Since only part of the material below is wanted, output exactly the lines from the one with "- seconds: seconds" up to and including the one with "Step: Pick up".

*** Block opens ***

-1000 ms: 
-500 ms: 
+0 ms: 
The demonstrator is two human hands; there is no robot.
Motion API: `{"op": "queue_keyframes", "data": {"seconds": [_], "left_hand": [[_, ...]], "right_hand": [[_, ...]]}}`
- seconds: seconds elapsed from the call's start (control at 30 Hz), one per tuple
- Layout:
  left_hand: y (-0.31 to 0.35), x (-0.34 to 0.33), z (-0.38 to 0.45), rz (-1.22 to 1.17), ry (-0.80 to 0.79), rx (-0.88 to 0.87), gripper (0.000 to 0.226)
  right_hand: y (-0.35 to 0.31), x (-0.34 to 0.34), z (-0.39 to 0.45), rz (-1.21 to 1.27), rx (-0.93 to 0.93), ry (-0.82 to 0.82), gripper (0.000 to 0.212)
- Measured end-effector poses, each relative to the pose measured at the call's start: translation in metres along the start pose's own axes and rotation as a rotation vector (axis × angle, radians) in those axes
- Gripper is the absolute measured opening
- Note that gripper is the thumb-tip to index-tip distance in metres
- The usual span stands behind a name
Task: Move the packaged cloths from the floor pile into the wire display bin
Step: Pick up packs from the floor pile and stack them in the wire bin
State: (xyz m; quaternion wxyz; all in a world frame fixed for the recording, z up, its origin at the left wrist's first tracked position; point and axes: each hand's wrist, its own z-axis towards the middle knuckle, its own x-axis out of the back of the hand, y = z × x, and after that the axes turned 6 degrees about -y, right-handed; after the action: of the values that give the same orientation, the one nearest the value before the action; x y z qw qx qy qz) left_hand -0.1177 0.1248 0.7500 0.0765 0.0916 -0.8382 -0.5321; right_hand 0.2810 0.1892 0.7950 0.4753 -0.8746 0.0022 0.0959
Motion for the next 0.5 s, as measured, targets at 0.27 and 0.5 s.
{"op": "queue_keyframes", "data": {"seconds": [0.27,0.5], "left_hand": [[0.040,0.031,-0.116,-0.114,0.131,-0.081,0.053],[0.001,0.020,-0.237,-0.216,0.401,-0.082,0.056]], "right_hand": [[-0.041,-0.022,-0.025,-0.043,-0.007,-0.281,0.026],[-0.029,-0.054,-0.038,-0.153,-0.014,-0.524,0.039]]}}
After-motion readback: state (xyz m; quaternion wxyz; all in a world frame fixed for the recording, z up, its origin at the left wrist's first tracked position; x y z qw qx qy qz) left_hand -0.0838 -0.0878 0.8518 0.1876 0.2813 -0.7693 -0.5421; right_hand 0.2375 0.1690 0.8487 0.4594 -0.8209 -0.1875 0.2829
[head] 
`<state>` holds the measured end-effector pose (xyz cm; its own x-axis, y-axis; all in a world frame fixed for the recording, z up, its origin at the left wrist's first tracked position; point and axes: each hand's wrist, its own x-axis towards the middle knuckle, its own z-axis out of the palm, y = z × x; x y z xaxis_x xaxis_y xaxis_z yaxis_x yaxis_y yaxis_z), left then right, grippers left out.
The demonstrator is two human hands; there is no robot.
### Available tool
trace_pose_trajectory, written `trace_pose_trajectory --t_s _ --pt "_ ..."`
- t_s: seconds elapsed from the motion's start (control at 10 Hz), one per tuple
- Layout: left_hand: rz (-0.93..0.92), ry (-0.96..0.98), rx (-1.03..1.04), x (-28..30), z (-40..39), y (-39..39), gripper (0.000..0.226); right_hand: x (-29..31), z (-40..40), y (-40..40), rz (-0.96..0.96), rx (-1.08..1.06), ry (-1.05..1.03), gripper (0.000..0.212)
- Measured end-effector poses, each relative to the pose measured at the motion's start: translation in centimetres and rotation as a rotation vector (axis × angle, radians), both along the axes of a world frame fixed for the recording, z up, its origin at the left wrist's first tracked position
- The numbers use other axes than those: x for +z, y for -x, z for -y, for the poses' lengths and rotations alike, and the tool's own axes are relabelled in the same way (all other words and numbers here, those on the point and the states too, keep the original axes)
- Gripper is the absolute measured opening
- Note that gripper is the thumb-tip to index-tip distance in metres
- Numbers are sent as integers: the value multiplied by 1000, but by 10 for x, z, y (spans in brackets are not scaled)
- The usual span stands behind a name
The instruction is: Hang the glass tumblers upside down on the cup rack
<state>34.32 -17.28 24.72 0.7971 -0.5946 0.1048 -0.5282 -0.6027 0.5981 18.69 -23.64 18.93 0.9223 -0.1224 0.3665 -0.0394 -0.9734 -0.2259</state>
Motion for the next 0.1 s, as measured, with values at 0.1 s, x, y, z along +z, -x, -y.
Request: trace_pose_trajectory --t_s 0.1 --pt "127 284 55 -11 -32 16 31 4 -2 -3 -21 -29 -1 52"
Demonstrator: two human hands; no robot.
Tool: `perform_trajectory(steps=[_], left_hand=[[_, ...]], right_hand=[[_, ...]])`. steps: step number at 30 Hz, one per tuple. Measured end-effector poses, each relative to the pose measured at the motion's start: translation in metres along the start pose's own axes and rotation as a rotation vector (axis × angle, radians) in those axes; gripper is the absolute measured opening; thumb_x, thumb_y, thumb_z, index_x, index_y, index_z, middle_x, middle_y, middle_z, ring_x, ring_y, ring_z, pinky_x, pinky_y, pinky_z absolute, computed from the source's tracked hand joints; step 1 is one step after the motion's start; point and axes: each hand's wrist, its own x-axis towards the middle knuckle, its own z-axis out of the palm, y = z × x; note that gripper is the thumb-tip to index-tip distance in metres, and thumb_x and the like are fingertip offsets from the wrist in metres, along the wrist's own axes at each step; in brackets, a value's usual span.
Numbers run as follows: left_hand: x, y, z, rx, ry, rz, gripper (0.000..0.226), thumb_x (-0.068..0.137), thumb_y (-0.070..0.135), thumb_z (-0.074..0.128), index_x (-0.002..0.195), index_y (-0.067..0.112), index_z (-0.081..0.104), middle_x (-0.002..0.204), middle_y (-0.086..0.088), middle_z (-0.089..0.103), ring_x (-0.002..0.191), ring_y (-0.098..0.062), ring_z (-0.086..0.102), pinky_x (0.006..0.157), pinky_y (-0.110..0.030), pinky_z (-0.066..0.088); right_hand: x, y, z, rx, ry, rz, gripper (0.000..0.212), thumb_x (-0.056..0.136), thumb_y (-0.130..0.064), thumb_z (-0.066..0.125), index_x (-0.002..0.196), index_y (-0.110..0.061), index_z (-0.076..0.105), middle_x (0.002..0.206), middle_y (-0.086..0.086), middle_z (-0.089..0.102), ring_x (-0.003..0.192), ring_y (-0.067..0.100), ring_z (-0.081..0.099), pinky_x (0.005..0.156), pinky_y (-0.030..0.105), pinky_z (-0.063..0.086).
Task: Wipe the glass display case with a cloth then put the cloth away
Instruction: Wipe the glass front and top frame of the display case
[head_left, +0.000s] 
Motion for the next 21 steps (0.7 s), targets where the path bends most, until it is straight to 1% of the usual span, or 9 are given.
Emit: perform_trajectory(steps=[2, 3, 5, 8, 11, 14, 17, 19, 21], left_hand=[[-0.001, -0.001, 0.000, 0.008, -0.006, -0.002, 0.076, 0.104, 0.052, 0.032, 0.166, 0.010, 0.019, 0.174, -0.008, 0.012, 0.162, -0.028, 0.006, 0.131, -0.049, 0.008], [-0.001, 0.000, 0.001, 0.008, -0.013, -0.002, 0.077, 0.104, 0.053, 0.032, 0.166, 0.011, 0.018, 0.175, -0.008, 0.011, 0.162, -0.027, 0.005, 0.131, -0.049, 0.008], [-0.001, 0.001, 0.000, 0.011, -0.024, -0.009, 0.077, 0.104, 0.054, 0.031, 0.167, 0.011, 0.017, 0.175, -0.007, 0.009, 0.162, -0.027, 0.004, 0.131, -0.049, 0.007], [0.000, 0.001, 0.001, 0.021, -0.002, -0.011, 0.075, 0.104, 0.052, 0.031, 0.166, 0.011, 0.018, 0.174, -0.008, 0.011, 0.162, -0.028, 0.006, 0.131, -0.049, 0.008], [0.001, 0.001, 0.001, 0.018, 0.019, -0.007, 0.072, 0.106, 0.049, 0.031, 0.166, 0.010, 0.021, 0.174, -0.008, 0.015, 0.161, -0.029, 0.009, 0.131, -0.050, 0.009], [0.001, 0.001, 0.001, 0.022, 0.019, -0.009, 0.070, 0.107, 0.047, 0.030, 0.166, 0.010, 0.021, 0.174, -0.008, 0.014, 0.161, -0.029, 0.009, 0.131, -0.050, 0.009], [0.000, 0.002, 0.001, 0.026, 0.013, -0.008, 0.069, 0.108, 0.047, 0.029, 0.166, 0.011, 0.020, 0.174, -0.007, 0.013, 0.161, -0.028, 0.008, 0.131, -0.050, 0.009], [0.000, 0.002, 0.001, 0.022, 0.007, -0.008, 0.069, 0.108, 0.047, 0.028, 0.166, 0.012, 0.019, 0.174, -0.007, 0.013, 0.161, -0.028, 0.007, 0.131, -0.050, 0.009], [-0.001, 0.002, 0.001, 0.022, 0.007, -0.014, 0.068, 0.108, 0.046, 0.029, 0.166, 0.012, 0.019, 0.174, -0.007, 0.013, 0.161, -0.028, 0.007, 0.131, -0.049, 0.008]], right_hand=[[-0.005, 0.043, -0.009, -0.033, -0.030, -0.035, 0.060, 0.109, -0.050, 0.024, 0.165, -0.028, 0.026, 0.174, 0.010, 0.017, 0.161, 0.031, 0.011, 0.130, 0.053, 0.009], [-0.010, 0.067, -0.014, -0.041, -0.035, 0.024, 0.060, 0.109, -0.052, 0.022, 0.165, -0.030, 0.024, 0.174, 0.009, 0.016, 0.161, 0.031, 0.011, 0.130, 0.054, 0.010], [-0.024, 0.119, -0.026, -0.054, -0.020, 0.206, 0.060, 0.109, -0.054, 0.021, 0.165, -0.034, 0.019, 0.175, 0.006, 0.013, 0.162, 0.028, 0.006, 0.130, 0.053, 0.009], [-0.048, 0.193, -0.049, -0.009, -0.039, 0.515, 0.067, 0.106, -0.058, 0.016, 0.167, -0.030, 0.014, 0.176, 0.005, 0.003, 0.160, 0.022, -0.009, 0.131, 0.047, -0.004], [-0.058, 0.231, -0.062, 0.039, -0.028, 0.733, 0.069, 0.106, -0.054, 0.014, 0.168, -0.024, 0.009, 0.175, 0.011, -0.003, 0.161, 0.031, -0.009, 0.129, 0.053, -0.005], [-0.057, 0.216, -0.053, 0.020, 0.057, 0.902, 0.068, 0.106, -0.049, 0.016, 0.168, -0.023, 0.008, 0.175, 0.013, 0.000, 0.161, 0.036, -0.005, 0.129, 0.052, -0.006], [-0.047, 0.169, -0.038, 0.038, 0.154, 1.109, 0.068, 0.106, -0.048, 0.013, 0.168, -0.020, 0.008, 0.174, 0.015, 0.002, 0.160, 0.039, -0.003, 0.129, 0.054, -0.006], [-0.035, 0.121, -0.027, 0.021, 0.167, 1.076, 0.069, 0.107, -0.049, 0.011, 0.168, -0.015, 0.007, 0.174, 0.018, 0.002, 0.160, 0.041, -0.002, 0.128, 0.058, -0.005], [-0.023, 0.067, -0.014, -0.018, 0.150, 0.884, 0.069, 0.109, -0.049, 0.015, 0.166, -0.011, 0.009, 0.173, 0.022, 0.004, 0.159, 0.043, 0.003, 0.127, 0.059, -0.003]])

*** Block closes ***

### [Response to this task]
- seconds: seconds elapsed from the call's start (control at 30 Hz), one per tuple
- Layout:
  left_hand: y (-0.31 to 0.35), x (-0.34 to 0.33), z (-0.38 to 0.45), rz (-1.22 to 1.17), ry (-0.80 to 0.79), rx (-0.88 to 0.87), gripper (0.000 to 0.226)
  right_hand: y (-0.35 to 0.31), x (-0.34 to 0.34), z (-0.39 to 0.45), rz (-1.21 to 1.27), rx (-0.93 to 0.93), ry (-0.82 to 0.82), gripper (0.000 to 0.212)
- Measured end-effector poses, each relative to the pose measured at the call's start: translation in metres along the start pose's own axes and rotation as a rotation vector (axis × angle, radians) in those axes
- Gripper is the absolute measured opening
- Note that gripper is the thumb-tip to index-tip distance in metres
- The usual span stands behind a name
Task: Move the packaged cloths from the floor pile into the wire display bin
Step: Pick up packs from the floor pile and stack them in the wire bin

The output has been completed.